• _EXCERPTED RECORDS_
************

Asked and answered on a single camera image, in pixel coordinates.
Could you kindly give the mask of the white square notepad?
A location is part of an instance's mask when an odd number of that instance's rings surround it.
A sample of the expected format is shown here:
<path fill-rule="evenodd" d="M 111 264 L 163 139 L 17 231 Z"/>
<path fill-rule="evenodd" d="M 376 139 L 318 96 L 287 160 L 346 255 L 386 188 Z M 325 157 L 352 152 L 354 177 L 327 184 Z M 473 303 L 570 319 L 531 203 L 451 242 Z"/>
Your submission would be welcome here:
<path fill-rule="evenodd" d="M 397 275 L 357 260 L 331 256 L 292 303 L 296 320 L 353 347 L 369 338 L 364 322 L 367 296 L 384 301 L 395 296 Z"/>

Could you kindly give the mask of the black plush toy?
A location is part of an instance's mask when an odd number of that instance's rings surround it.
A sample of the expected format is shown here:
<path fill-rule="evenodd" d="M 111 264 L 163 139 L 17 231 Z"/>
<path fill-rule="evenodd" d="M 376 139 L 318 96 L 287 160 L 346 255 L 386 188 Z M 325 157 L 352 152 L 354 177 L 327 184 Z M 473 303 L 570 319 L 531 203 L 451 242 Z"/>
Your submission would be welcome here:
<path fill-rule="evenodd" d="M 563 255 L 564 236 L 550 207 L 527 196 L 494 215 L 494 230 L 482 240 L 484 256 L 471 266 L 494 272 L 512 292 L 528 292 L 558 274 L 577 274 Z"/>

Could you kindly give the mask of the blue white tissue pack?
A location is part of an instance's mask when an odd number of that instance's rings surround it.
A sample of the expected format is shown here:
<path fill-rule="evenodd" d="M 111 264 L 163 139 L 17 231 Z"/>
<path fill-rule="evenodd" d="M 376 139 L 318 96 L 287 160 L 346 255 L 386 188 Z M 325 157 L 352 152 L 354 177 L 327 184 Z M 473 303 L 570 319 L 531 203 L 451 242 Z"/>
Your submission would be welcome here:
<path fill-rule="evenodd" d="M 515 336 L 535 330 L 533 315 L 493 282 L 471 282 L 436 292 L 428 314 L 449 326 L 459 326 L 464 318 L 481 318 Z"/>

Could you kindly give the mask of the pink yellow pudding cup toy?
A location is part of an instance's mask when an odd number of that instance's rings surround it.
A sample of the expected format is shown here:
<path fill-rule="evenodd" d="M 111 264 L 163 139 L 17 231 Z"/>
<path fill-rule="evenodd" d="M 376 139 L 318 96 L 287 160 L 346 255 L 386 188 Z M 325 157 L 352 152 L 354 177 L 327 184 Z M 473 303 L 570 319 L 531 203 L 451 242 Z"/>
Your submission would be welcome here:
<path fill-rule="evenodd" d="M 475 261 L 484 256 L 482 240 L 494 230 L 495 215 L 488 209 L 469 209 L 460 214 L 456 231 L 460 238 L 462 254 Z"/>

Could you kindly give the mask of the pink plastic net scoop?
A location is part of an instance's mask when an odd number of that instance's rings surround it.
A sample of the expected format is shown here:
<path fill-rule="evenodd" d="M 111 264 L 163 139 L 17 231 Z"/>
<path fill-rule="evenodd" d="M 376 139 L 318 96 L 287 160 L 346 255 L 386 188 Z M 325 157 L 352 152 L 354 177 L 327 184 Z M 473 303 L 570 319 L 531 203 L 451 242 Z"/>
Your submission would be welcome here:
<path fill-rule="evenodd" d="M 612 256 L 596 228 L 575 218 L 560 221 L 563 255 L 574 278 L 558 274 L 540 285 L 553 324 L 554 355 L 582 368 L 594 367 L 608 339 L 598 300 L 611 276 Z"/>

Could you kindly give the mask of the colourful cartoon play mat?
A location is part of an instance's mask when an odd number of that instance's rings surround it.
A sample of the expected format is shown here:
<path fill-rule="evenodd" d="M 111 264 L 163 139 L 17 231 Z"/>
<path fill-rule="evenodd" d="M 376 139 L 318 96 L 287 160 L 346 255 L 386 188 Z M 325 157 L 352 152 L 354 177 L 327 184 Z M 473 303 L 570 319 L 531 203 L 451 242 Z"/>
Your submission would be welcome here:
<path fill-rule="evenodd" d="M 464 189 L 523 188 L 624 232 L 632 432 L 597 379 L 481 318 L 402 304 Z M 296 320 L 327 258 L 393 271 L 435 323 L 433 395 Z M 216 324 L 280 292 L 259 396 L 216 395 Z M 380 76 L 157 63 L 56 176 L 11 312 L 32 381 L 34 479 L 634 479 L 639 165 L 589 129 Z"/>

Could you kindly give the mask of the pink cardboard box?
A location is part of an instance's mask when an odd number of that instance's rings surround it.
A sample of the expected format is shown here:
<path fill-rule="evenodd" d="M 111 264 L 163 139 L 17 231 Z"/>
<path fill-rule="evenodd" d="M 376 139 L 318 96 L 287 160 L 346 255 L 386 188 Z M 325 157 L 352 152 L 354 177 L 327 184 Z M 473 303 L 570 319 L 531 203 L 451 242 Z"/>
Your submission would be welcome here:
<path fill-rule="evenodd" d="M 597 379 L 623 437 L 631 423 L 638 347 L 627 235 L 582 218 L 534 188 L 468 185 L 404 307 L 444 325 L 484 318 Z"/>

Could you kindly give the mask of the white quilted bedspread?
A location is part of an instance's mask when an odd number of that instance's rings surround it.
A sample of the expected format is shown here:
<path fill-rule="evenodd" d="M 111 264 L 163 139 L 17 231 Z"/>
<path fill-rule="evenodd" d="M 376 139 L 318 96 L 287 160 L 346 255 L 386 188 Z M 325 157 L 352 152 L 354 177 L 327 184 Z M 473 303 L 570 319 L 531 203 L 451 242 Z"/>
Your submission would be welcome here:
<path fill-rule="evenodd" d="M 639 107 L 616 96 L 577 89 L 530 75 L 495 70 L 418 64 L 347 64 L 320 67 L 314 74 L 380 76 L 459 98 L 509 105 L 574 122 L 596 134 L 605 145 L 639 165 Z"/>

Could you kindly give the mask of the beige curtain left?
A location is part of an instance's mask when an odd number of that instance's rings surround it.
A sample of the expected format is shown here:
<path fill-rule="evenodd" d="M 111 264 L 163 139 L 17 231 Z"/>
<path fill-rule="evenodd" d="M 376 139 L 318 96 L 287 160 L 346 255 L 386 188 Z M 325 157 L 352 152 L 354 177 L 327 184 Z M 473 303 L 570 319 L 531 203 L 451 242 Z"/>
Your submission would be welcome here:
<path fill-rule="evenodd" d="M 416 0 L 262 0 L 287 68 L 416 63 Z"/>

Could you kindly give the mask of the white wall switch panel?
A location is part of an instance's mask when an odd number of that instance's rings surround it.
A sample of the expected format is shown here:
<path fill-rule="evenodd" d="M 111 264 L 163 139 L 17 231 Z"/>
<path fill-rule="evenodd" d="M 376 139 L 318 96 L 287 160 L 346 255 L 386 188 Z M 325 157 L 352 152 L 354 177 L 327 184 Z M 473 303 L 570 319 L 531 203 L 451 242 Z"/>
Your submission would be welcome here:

************

• _TASK DIRECTIONS_
A word-for-word repetition of the listing above is required.

• _TASK SOLUTION_
Asked and answered on a single camera image, in pixel coordinates.
Could you kindly give the mask of the white square notepad?
A location is part of an instance's mask when an odd number of that instance's rings surround it.
A sample of the expected format is shown here:
<path fill-rule="evenodd" d="M 111 264 L 163 139 L 17 231 Z"/>
<path fill-rule="evenodd" d="M 376 139 L 318 96 L 287 160 L 346 255 L 386 188 Z M 325 157 L 352 152 L 354 177 L 327 184 Z M 473 303 L 570 319 L 531 203 L 451 242 Z"/>
Your submission would be welcome here:
<path fill-rule="evenodd" d="M 397 275 L 357 260 L 331 256 L 292 303 L 296 320 L 353 347 L 369 338 L 364 322 L 367 296 L 384 301 L 395 296 Z"/>

Could you kindly give the mask of the black plush toy?
A location is part of an instance's mask when an odd number of that instance's rings surround it.
A sample of the expected format is shown here:
<path fill-rule="evenodd" d="M 111 264 L 163 139 L 17 231 Z"/>
<path fill-rule="evenodd" d="M 376 139 L 318 96 L 287 160 L 346 255 L 386 188 Z M 325 157 L 352 152 L 354 177 L 327 184 Z M 473 303 L 570 319 L 531 203 L 451 242 Z"/>
Your submission would be welcome here:
<path fill-rule="evenodd" d="M 563 255 L 564 236 L 550 207 L 527 196 L 494 215 L 494 230 L 482 240 L 484 256 L 471 266 L 494 272 L 512 292 L 528 292 L 558 274 L 577 274 Z"/>

Could you kindly give the mask of the blue white tissue pack?
A location is part of an instance's mask when an odd number of that instance's rings surround it.
A sample of the expected format is shown here:
<path fill-rule="evenodd" d="M 111 264 L 163 139 L 17 231 Z"/>
<path fill-rule="evenodd" d="M 376 139 L 318 96 L 287 160 L 346 255 L 386 188 Z M 325 157 L 352 152 L 354 177 L 327 184 Z M 473 303 L 570 319 L 531 203 L 451 242 Z"/>
Your submission would be welcome here:
<path fill-rule="evenodd" d="M 515 336 L 535 330 L 533 315 L 493 282 L 471 282 L 436 292 L 428 314 L 449 326 L 459 326 L 464 318 L 481 318 Z"/>

Could you kindly give the mask of the pink yellow pudding cup toy?
A location is part of an instance's mask when an odd number of that instance's rings surround it.
A sample of the expected format is shown here:
<path fill-rule="evenodd" d="M 111 264 L 163 139 L 17 231 Z"/>
<path fill-rule="evenodd" d="M 376 139 L 318 96 L 287 160 L 346 255 L 386 188 Z M 325 157 L 352 152 L 354 177 L 327 184 Z M 473 303 L 570 319 L 531 203 L 451 242 Z"/>
Your submission would be welcome here:
<path fill-rule="evenodd" d="M 475 261 L 484 256 L 482 240 L 494 230 L 495 215 L 488 209 L 469 209 L 460 214 L 456 231 L 460 238 L 462 254 Z"/>

Could you kindly give the mask of the pink plastic net scoop?
A location is part of an instance's mask when an odd number of that instance's rings surround it.
A sample of the expected format is shown here:
<path fill-rule="evenodd" d="M 111 264 L 163 139 L 17 231 Z"/>
<path fill-rule="evenodd" d="M 376 139 L 318 96 L 287 160 L 346 255 L 386 188 Z M 325 157 L 352 152 L 354 177 L 327 184 Z M 473 303 L 570 319 L 531 203 L 451 242 Z"/>
Your submission would be welcome here:
<path fill-rule="evenodd" d="M 612 256 L 596 228 L 575 218 L 560 221 L 563 255 L 574 278 L 558 274 L 540 285 L 553 324 L 554 355 L 582 368 L 594 367 L 608 339 L 598 300 L 611 276 Z"/>

Could you kindly give the mask of the colourful cartoon play mat?
A location is part of an instance's mask when an odd number of that instance's rings surround it.
A sample of the expected format is shown here:
<path fill-rule="evenodd" d="M 111 264 L 163 139 L 17 231 Z"/>
<path fill-rule="evenodd" d="M 376 139 L 318 96 L 287 160 L 346 255 L 386 188 Z M 325 157 L 352 152 L 354 177 L 327 184 Z M 473 303 L 570 319 L 531 203 L 451 242 Z"/>
Your submission would be welcome here:
<path fill-rule="evenodd" d="M 464 189 L 523 188 L 624 232 L 632 432 L 597 379 L 481 318 L 402 304 Z M 296 320 L 327 258 L 393 271 L 435 323 L 433 395 Z M 216 324 L 280 292 L 259 396 L 216 395 Z M 380 76 L 157 63 L 56 176 L 11 312 L 32 381 L 34 479 L 634 479 L 639 165 L 589 129 Z"/>

Could you kindly give the mask of the pink cardboard box?
A location is part of an instance's mask when an odd number of that instance's rings surround it.
A sample of the expected format is shown here:
<path fill-rule="evenodd" d="M 111 264 L 163 139 L 17 231 Z"/>
<path fill-rule="evenodd" d="M 376 139 L 318 96 L 287 160 L 346 255 L 386 188 Z M 325 157 L 352 152 L 354 177 L 327 184 Z M 473 303 L 570 319 L 531 203 L 451 242 Z"/>
Your submission would be welcome here:
<path fill-rule="evenodd" d="M 597 379 L 623 437 L 631 423 L 638 347 L 627 235 L 582 218 L 534 188 L 468 185 L 404 307 L 444 325 L 484 318 Z"/>

Could you kindly give the mask of the white quilted bedspread?
A location is part of an instance's mask when an odd number of that instance's rings surround it.
A sample of the expected format is shown here:
<path fill-rule="evenodd" d="M 111 264 L 163 139 L 17 231 Z"/>
<path fill-rule="evenodd" d="M 376 139 L 318 96 L 287 160 L 346 255 L 386 188 Z M 325 157 L 352 152 L 354 177 L 327 184 Z M 473 303 L 570 319 L 531 203 L 451 242 Z"/>
Your submission would be welcome here:
<path fill-rule="evenodd" d="M 639 107 L 616 96 L 577 89 L 530 75 L 495 70 L 418 64 L 347 64 L 320 67 L 314 74 L 380 76 L 459 98 L 509 105 L 574 122 L 596 134 L 605 145 L 639 165 Z"/>

Could you kindly give the mask of the beige curtain left?
A location is part of an instance's mask when an odd number of that instance's rings surround it.
A sample of the expected format is shown here:
<path fill-rule="evenodd" d="M 111 264 L 163 139 L 17 231 Z"/>
<path fill-rule="evenodd" d="M 376 139 L 318 96 L 287 160 L 346 255 L 386 188 Z M 325 157 L 352 152 L 354 177 L 327 184 Z M 473 303 L 570 319 L 531 203 L 451 242 Z"/>
Your submission would be welcome here:
<path fill-rule="evenodd" d="M 416 0 L 262 0 L 287 68 L 416 63 Z"/>

Could you kindly give the mask of the white wall switch panel?
A location is part of an instance's mask when an odd number of that instance's rings surround it.
A sample of the expected format is shown here:
<path fill-rule="evenodd" d="M 111 264 L 163 139 L 17 231 Z"/>
<path fill-rule="evenodd" d="M 376 139 L 318 96 L 287 160 L 346 255 L 386 188 Z M 325 157 L 352 152 L 354 177 L 327 184 Z M 473 303 L 570 319 L 531 203 L 451 242 Z"/>
Your submission would be welcome here:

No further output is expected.